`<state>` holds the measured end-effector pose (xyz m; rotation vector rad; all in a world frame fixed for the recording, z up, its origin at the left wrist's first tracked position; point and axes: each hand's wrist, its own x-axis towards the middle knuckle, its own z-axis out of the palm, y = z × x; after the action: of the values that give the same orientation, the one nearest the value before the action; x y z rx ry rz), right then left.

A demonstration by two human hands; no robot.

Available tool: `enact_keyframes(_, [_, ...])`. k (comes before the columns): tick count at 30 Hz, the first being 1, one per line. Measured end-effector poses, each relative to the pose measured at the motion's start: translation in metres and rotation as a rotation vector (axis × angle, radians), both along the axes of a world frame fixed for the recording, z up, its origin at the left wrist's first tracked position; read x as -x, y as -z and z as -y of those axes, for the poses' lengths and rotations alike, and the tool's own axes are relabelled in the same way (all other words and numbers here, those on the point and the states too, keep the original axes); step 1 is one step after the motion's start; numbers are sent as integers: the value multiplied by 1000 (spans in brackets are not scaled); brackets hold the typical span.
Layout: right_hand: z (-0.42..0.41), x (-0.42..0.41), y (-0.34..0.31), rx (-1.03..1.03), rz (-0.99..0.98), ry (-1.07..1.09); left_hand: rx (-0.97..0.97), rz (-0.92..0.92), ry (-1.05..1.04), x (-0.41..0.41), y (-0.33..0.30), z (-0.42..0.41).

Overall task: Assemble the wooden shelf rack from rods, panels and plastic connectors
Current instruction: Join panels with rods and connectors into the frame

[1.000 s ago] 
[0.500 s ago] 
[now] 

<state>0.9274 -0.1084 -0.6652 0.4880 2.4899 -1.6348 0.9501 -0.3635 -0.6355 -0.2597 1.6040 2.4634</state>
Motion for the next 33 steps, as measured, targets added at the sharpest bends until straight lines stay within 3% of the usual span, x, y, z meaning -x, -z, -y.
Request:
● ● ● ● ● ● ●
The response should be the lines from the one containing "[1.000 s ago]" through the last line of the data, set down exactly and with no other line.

[1.000 s ago] 
[0.500 s ago] 
[now] 

<state>0.9274 -0.1084 -0.6652 0.4880 2.4899 -1.6348 0.9501 -0.3635 -0.6355 -0.2597 1.6040 2.4634</state>
Motion for the next 33 steps, as measured, targets added at the sharpest bends until straight lines stay within 3% of the usual span, x, y, z meaning -x, -z, -y.
Request:

This exercise requires no further response.